In its spatial planning, the Sutkivtsi Intercession Church belongs to the type of tetraconch structures with a central volume (10 x 11 m) and four semi-cylindrical towers adjacent to it. The western semicircle along the façade and the entire height of the walls is highlighted by a straight section of 3.8 m.

The walls are 1.5–1.8 m thick and made of small stone filled with limestone mortar.

The ceilings above the first tier are a system of brick cross and conch vaults with formwork on the nervures.

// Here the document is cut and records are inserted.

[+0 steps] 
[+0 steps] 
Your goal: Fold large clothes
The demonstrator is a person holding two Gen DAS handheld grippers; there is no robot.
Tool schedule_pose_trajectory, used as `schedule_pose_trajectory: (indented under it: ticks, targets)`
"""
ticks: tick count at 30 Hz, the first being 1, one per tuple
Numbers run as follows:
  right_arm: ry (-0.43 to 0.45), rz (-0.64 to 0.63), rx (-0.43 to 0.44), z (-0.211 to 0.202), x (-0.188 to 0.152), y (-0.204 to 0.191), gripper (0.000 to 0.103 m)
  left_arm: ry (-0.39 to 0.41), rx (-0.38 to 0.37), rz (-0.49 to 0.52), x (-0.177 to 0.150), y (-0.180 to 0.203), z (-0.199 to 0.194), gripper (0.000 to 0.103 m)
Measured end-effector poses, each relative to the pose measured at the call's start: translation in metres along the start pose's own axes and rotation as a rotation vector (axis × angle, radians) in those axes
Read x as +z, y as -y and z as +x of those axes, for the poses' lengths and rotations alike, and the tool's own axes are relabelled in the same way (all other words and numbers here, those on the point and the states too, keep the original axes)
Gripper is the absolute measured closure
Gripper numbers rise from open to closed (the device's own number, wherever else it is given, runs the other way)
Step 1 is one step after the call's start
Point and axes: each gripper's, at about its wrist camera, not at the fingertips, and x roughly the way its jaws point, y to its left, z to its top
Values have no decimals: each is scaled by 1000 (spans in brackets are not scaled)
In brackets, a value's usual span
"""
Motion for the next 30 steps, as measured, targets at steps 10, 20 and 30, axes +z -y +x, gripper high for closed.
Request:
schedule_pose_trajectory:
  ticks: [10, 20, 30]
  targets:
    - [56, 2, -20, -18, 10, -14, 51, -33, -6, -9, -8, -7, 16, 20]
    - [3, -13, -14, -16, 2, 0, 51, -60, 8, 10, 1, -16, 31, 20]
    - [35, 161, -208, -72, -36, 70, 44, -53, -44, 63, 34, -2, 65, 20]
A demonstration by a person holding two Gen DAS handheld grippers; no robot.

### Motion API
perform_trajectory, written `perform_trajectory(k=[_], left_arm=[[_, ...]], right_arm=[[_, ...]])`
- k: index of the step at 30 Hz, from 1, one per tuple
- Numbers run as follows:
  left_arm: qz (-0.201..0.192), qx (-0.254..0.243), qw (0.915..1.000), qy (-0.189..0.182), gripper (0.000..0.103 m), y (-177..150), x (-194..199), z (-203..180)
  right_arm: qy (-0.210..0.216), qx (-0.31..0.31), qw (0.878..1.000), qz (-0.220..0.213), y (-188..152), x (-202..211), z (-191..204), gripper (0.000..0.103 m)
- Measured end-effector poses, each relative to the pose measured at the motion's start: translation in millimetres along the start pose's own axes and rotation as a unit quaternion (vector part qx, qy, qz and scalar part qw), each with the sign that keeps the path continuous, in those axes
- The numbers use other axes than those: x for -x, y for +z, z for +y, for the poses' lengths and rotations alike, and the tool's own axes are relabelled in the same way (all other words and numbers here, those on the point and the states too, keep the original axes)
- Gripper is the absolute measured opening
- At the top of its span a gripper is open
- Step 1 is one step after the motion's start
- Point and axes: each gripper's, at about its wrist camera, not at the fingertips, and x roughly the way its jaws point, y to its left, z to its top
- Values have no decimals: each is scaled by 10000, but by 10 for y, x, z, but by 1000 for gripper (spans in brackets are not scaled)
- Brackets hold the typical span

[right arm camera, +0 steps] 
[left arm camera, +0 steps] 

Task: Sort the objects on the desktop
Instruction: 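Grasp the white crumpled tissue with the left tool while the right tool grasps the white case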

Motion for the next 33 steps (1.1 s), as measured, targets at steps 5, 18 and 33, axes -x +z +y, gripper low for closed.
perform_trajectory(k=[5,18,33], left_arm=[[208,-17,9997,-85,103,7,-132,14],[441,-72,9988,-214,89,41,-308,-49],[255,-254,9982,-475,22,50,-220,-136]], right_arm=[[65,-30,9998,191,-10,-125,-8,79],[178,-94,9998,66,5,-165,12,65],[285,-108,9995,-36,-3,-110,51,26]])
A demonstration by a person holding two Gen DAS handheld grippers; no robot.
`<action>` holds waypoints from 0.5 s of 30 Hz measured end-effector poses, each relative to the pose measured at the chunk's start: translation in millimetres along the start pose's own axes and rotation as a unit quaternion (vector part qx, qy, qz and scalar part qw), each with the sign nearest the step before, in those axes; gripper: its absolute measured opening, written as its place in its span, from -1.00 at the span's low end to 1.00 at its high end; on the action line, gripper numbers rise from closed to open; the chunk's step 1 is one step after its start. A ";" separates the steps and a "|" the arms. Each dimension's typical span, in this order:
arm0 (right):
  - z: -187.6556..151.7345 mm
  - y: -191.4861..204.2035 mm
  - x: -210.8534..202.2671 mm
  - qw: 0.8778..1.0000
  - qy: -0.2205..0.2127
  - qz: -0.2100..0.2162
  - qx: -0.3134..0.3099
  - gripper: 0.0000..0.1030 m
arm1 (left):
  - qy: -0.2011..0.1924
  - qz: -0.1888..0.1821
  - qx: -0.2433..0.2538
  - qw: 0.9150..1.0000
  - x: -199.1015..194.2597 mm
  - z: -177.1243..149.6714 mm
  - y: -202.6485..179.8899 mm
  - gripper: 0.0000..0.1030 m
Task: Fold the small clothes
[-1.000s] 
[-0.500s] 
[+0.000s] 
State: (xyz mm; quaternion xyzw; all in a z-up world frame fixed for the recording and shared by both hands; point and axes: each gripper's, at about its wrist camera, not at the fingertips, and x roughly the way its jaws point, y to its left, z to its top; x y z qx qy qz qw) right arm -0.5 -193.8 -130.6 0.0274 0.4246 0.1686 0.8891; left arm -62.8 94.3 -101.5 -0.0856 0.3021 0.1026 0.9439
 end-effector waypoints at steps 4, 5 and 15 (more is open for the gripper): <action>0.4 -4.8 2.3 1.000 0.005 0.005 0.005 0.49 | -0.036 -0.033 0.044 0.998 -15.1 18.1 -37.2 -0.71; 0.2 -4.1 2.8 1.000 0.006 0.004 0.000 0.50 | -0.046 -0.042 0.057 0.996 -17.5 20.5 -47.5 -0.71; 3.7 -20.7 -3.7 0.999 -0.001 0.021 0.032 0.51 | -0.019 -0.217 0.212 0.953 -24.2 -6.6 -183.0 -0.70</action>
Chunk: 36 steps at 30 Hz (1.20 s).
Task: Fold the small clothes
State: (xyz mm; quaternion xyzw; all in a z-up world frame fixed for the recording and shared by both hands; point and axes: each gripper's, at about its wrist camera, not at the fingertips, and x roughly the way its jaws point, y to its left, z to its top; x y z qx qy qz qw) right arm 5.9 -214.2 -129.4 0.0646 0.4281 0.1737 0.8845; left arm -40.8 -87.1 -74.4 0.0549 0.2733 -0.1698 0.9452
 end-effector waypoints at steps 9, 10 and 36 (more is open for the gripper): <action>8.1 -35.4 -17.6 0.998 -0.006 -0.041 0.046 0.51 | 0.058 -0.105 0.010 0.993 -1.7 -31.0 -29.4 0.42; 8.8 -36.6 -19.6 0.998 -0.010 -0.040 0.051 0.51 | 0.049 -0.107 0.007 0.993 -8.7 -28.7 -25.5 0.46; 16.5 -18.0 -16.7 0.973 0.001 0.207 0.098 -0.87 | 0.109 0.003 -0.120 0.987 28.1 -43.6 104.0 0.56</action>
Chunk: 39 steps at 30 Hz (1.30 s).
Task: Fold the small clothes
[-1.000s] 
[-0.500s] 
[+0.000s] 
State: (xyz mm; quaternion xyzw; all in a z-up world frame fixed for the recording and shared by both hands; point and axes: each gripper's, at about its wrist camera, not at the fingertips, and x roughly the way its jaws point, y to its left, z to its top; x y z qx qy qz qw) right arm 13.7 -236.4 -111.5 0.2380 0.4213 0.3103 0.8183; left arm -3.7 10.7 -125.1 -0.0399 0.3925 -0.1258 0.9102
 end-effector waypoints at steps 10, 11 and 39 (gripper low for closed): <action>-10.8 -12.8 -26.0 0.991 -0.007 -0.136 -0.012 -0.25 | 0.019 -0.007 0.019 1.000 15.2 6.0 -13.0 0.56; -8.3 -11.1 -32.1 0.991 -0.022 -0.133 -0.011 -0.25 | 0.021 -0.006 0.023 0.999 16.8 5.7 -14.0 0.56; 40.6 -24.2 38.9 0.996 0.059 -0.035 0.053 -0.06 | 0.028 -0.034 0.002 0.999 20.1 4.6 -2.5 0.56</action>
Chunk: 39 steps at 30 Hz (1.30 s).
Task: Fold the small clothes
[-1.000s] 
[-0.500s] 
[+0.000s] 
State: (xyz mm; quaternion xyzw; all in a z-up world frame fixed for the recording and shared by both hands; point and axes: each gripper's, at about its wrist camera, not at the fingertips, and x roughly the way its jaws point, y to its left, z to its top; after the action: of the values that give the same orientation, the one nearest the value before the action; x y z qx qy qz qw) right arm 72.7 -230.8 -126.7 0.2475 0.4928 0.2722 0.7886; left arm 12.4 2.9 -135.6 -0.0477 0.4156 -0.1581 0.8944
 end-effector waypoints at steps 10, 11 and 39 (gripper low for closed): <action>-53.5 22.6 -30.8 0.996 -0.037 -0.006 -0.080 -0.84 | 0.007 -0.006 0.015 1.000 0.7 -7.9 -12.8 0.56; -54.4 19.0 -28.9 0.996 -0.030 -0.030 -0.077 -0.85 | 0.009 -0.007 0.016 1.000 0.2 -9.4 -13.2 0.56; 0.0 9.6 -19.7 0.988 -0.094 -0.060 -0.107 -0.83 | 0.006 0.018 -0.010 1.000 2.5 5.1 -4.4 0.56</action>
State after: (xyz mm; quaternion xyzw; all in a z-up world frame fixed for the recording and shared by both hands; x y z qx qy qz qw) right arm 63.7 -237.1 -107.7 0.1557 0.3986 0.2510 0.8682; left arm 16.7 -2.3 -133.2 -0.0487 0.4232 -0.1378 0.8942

In the central space they rest on a pillar, forming fan-shaped bundles of nervures at its corners; in the semicircles, separated from the central space by arches, there is some semblance of a star vault. In the places where the nervures rest, cantilever blocks of various designs are laid, and the rock blocks with heraldic shields are located along the upper line of the vault.

The stairs to the second floor are internal and made of stone. The façades were originally covered with ochre-colored grout mixed with crushed brick. On the second tier, machicules (for foot combat) have been preserved: the central machicule is above the entrance, the lower part of the pillar that rose from the basement tier and supported the hipped roof (the base of the pillar can be seen in the basement floor). The lower parts of the gables, disassembled and leveled with the roof, have been preserved. On the second tier, the corner turrets-bartisans at the corners of the central volume of the church are of interest. The roof is made of shingles.

The frescoes are partially preserved under the cement plaster. They date back to the 16th century, and above them are the remains of a 19th-century oil painting, lost during amateur renovations in the 1990s.

There were cellars under the church where many human remains were discovered. In addition, an underground passage led to the Sutkivtsi Castle.

The monument is a work of architectural art of the 14th–18th centuries, and has no analogues in its architecture and planning in the country.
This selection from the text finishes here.